Mas a realidade é que não são agora. Nem serão amanhã. Ou depois. Ou depois do depois. É aí que reside a responsabilidade política dos que ganhariam, agora, essas eleições impossíveis.
quinta-feira, 28 de outubro de 2010
Pôr o nome aos ditos
Um dos direitos dos utentes da justiça é o de saber quem subscreve as decisões que lhe dizem respeito, até para que, quando sai asneira, não se corra o risco da generalização. O que hoje o cidadão continua a receber, num número significativo de casos, são cópias de páginas impressas com um rabisco, ou um gatafunho, no final, do qual não se pode concluir o que quer que seja. Este anonimato judiciário não é senão uma prova de uma arrogância incompatível com a transparência que é inerente à própria função.

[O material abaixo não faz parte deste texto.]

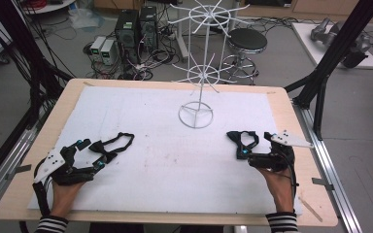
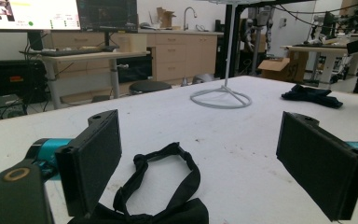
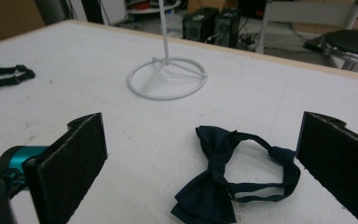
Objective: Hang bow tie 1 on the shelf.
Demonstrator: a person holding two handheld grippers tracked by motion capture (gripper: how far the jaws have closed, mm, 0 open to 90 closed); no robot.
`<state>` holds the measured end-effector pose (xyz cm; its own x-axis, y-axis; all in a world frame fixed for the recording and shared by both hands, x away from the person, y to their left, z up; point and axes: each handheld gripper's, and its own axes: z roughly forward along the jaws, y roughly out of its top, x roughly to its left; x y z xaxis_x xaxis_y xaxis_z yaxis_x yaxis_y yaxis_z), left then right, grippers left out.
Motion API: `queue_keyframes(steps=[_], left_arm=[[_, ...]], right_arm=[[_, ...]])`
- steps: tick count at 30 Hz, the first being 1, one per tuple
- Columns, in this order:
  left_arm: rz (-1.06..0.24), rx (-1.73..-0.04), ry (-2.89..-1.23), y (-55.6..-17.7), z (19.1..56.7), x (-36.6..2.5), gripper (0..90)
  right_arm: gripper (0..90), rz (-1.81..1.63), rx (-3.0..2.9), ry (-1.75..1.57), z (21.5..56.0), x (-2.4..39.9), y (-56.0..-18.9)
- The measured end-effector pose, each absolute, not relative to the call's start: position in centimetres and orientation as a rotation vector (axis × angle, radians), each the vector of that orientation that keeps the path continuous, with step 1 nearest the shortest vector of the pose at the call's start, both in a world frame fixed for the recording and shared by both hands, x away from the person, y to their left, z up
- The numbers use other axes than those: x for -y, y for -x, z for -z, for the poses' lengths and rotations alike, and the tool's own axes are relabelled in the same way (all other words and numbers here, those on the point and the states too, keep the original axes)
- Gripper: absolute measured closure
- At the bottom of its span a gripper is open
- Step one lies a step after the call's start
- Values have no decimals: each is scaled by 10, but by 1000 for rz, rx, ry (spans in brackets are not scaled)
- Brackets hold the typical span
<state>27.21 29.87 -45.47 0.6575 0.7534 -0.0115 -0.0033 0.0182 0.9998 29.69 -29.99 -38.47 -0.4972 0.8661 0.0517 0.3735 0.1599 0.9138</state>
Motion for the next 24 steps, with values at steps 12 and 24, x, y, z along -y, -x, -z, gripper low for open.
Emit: queue_keyframes(steps=[12, 24], left_arm=[[-660, -667, -1450, -272, 455, -299, 143], [-662, -666, -1450, -272, 455, -299, 143]], right_arm=[[11, -1172, -2071, -1158, 370, 299, -319], [44, -1072, -2205, -1190, 357, 295, -341]])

A maldade e a circunstância dela
Li por aí que Mário Soares considerou que o Orçamento proposto pelo Governo era mau, mas que, apesar da maldade, deveria ser aprovado. O que está ainda por saber-se é o que seria um bom Orçamento nas atuais circunstâncias e se esse Orçamento, apesar da sua bondade, deveria ser aprovado.
O bom, o mau e o vilão
Na versão doméstica: o bom, o senhor Professor Aníbal Cavaco Silva; o mau, o Orçamento; o vilão, o Governo. O combate final ocorrerá ao entardecer, na próxima Sexta-Feira, no Conselho de Estado.